This proof is remarkable, because nothing like it is possible with the finite boards. The thing which makes this work, is that at each step we are only removing a finite number of points from an infinite board, and so we can always find more in the remaining infinite sets to satisfy our conditions. Unlike the finite case, it did not matter whether any “queen line” was a rook or bishop style line. They were each treated equally in the set $\Lambda$ and the process of eliminating candidate points for the next step never exhausted the pool.
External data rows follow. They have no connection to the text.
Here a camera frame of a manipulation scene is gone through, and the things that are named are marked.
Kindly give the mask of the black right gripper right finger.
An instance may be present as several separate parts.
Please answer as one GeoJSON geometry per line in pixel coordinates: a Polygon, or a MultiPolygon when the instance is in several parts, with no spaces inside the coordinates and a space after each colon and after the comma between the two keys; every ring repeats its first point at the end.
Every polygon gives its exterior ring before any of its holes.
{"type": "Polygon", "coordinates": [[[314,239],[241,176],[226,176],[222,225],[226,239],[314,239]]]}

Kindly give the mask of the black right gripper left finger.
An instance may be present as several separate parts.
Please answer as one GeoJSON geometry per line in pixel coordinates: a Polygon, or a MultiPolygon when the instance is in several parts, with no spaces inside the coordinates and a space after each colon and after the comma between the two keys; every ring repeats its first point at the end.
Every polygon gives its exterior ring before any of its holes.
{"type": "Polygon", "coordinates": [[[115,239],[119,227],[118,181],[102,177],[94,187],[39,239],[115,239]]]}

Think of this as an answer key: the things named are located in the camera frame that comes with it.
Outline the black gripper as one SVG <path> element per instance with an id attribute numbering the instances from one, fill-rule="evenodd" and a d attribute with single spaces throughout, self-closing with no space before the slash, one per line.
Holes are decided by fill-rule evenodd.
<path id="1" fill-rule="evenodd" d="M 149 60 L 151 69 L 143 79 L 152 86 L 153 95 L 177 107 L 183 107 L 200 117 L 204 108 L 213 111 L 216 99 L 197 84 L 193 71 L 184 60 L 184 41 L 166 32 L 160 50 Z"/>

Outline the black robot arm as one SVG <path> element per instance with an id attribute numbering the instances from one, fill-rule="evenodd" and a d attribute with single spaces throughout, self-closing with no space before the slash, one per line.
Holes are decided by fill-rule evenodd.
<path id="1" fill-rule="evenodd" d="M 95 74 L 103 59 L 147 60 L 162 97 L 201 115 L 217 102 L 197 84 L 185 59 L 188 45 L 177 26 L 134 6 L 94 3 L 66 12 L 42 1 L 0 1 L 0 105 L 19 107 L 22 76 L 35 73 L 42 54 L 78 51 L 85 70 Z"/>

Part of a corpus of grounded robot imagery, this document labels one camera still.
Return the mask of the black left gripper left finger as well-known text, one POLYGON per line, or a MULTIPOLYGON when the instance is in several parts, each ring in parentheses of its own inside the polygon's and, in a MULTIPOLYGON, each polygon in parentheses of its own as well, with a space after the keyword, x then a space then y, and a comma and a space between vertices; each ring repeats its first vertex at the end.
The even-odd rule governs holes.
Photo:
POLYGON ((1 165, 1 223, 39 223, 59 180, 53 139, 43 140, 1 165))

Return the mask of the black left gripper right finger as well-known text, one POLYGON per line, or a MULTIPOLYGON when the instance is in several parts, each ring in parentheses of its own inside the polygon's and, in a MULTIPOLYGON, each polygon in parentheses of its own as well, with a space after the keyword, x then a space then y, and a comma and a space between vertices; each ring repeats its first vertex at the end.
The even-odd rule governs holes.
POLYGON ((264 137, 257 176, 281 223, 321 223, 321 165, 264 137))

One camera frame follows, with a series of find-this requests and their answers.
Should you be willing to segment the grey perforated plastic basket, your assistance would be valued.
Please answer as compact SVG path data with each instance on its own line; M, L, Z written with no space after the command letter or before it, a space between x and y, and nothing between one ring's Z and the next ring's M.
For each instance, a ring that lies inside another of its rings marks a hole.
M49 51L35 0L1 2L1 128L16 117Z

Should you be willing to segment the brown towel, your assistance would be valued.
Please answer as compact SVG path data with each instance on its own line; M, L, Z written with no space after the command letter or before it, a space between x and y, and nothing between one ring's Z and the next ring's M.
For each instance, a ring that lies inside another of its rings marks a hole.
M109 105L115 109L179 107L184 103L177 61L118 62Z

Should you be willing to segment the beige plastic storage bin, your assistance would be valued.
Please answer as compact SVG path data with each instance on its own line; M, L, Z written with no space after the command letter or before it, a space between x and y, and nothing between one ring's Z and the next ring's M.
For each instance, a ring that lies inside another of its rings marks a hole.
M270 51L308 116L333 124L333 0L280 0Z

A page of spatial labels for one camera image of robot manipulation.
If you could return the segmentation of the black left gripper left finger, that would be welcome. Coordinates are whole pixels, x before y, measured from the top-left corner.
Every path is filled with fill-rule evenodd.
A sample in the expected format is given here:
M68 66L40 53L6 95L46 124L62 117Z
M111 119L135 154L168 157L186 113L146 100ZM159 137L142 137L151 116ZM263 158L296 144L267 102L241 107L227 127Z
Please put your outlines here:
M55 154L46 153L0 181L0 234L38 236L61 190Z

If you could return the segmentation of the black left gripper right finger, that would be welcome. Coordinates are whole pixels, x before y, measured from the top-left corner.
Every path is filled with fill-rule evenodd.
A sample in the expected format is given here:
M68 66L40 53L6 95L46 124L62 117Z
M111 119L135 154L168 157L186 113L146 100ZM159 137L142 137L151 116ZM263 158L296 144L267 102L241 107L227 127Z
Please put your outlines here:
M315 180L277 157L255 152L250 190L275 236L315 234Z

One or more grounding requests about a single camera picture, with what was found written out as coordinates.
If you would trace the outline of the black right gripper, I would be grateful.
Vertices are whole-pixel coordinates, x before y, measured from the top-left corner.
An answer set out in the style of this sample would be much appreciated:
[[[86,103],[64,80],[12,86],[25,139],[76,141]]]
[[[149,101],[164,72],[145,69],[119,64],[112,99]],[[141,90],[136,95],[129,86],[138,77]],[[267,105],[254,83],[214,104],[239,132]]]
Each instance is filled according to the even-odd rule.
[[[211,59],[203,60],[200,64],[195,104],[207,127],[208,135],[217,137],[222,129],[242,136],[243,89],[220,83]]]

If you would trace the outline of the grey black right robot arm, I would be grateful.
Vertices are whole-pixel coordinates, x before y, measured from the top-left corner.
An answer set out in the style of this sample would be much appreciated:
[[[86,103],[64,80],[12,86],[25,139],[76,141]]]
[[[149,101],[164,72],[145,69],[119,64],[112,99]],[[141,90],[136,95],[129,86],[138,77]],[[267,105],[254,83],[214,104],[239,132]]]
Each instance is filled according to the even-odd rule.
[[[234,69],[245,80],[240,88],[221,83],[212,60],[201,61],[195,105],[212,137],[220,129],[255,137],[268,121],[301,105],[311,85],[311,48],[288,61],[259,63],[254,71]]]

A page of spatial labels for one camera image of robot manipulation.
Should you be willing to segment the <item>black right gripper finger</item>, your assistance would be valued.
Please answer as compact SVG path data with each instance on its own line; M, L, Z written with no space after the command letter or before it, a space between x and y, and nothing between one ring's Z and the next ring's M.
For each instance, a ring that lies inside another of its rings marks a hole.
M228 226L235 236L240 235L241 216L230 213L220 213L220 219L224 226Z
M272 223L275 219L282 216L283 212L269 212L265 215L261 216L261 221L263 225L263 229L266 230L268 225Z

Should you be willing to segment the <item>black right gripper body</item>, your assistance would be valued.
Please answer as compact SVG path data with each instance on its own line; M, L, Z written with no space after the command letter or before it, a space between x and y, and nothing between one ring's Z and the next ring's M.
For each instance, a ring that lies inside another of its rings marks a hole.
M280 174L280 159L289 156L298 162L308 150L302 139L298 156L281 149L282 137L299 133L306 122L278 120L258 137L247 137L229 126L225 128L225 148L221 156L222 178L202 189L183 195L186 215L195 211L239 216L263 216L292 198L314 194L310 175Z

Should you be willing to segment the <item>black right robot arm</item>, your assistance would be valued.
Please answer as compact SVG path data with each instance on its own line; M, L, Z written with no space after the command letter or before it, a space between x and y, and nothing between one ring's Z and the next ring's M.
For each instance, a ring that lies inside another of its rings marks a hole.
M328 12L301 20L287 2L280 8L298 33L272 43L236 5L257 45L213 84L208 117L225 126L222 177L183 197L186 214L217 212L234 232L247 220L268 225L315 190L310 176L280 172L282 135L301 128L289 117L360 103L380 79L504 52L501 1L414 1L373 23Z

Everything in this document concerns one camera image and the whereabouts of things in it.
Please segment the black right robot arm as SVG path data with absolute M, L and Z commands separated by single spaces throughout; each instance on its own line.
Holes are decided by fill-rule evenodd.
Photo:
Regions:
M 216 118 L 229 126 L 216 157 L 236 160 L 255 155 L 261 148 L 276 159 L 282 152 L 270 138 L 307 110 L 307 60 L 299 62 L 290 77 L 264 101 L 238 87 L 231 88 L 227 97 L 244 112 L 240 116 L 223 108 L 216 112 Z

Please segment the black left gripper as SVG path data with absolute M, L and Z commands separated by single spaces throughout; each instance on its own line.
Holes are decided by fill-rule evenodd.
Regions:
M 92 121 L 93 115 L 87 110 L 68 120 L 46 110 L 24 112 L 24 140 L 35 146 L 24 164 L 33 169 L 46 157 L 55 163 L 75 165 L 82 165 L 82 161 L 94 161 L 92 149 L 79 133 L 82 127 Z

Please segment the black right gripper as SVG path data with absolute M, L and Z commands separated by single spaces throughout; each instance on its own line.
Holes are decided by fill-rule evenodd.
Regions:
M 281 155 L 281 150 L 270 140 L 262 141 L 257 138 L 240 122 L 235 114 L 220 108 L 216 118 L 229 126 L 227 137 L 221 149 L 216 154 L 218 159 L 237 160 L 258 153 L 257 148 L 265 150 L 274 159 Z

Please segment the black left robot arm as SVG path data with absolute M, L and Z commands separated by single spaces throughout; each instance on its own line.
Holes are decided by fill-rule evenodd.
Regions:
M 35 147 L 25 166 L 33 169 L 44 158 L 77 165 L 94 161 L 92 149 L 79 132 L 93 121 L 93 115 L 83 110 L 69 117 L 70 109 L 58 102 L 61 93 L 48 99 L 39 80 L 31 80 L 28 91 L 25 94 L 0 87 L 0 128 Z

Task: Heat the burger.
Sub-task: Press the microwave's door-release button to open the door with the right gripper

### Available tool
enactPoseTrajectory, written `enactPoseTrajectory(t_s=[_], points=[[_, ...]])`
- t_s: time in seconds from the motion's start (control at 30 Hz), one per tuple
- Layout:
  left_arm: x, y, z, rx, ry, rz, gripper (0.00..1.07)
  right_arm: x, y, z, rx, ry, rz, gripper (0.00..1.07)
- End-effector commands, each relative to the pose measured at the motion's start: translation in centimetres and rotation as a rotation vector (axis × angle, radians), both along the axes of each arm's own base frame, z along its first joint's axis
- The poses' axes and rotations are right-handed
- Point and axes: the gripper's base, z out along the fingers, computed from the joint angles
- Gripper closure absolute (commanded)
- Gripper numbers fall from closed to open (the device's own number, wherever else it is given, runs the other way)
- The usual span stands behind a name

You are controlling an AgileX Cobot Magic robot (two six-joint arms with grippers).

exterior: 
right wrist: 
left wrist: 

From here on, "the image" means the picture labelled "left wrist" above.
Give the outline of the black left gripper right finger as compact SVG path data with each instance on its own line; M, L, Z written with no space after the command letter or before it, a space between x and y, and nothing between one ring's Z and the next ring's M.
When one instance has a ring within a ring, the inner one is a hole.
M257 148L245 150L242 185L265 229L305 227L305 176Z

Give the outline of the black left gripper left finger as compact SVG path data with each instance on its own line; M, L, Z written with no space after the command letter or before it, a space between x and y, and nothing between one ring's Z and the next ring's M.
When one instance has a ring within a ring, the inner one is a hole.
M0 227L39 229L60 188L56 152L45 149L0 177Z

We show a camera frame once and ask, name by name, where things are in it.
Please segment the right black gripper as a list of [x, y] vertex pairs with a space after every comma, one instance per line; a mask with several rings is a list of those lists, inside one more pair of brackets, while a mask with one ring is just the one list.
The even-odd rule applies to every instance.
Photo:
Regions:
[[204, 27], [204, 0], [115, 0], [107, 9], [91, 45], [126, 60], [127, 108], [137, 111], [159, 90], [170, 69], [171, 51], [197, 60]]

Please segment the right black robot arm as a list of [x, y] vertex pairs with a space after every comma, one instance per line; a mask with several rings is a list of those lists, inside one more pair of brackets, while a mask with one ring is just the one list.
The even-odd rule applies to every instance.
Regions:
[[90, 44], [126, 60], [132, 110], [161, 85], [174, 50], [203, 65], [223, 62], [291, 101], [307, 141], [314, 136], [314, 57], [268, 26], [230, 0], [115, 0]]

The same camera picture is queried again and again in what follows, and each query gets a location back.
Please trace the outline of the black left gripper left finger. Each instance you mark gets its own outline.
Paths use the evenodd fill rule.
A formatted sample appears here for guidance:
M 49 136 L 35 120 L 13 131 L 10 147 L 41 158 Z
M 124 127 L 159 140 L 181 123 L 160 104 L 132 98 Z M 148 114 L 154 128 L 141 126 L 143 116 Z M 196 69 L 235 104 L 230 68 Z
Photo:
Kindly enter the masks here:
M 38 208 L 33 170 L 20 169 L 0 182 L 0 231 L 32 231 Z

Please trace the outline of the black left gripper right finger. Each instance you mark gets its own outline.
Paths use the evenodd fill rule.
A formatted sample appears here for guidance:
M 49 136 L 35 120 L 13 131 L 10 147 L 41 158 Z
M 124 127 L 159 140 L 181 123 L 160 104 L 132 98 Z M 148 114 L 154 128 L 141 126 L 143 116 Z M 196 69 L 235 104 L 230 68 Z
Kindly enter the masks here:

Having now proved the “Super Queen” solutions exists for the rational board, we are ready to pull out the big guns in the next post and deal with the Super Queen solution on the transfinite real board.

 

 

A Chess Puzzle, Part VII Episode 1: The Fractal Queen

Part VII Episode 1 of A Mathematical Chess Puzzle:

We have now come to the final (two-part) chapter of this two year journey, exploring the maximum “density” of various chess pieces on an infinite chess board, with the rule that no piece is attacking any other. The journey has taken us through many realms of mathematics, including geometry, set theory, group theory, differential calculus, real analysis, combinatorics, topology, measure theory, and transfinite numbers.

With that exhaustive list of mathematics, one would think that our last chess piece —- the Queen —- would have little more to offer us. After all, in terms of attacks, the queen is simply a Rook that can also attack like a Bishop, and so any position of “friendly” queens is also a position of friendly rooks and/or Bishops. In terms of set theory, the set of unguarded queen positions on a board is the intersection of unguarded Bishop and Rook positions.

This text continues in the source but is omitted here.